Der Zug von Edessa

  • Es war wie eine Lawine, die sich von der Stadt aus landeinwärts ergoss. Das große Heer des Satraps hatte sich nach dem Opfer in Bewegung gesetzt. Allen voran ritt Narseh, umgeben von seiner Leibwache bildete er den Kopf des Zuges. Dahinter ritten die Kommandanten Kashtarith und TirdAd. Danach folgten die Standarten und Banner. Ein buntes Schwirren von Stoffen und Bändern. Anschließend zeigte sich der Stolz der Armee: die Panzerreiter in ihren blitzenden Rüstungen. Die leichte Reiterei und die Bogenschützen schlossen sich daran an, als letztes fand man die Fußtruppen. Zwölftausend Männer, die bereit waren für ihre Stadt, für ihr Land und zum Schutz ihrer Familien zu sterben. Das Opfer hatte sie alle zuversichtlich gestimmt. Sie würden die Römer besiegen und ihnen so viel Schaden zufügen, dass sie gehen würden oder gar kapitulieren. Trotzdem wussten sie, dass nicht alle das Schlachtfeld lebend verlassen würden.

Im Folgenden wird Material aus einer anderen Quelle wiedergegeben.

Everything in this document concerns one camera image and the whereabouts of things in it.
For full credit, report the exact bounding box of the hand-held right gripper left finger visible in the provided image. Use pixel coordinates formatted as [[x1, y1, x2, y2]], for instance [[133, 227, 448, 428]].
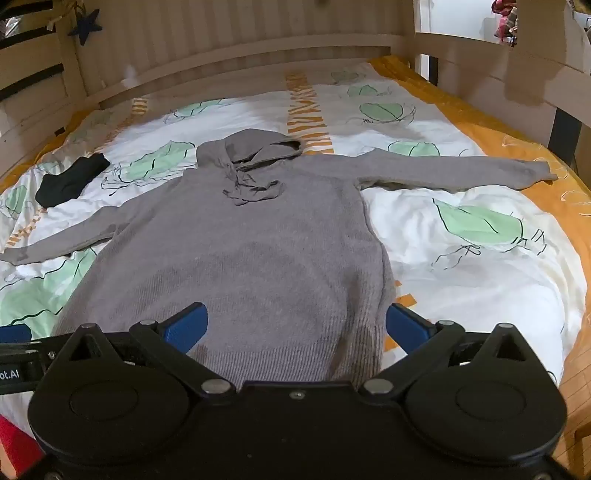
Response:
[[54, 302, 237, 398]]

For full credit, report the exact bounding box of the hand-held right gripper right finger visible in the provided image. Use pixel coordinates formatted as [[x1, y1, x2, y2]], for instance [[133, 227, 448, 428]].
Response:
[[359, 303, 533, 398]]

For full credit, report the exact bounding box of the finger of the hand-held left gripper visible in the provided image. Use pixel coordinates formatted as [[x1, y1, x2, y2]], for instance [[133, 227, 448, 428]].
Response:
[[0, 324, 33, 344]]

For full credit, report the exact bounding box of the pile of colourful clothes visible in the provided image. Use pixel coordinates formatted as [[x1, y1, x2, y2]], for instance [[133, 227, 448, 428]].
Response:
[[489, 0, 523, 47]]

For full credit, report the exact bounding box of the wooden bed frame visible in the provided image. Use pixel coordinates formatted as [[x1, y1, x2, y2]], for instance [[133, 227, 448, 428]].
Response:
[[0, 0, 591, 195]]

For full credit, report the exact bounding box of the white leaf-print duvet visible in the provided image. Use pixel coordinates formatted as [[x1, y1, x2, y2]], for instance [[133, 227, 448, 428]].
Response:
[[0, 61, 583, 435]]

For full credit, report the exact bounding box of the red fuzzy cloth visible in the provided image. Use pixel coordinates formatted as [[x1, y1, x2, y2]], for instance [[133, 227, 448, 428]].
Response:
[[0, 413, 34, 480]]

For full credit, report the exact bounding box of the blue star ornament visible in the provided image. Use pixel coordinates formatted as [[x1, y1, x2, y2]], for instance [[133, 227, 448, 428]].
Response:
[[67, 9, 102, 47]]

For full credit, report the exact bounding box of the black cloth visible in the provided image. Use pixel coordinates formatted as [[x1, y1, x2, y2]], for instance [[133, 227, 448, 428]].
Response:
[[35, 154, 112, 208]]

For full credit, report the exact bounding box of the grey knit hoodie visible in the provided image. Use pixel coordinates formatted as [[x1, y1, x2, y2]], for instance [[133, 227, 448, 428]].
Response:
[[0, 128, 559, 385]]

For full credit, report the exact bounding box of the white leaf-print bed cover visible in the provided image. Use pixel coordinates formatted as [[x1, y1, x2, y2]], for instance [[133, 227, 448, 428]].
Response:
[[0, 54, 591, 388]]

    Wie eine Schlange über den heißen Wüstensand kroch, sah man ein großes Heer durch das Hügelland ziehen. Einen halben Tag waren sie nun schon unterwegs. Die Sonne stand hoch am Himmel und die Luft über der Erde flirrte, verzerrte das Bild der Landschaft. Schritt für Schritt liefen sie über den steinigen Boden, Dornenbüsche und Staub. Kleine Wolken des leichten Sandes erhoben sich und fielen wenig später wieder zu Boden. Das Heer hinterließ seine Spuren. Doch sie kannten dies alles und waren bestens vorbereitet. Ihre Vorräte waren frisch und das Wasser ausreichend. Sie konnten fast ausgeruht in diese Schlacht gehen. Ihr weg war zwei Tage lang. Die Römer hingegen hatten Wochen bis zu dem Ort gebraucht an dem sie ihre Kraft messen würden. Zügigen Schrittes zogen sie ihren Feinden entgegen. Am nächsten Tag würde sie sich endlich gegenüberstehen. Vorbei die Zeit der kleinen Scharmützel, vorbei die Zeit der Überraschungsangriffe. Dann zählte Taktik und die Überlegenheit. Wer dies alles ausspielen konnte, würde als Sieger hervorgehen.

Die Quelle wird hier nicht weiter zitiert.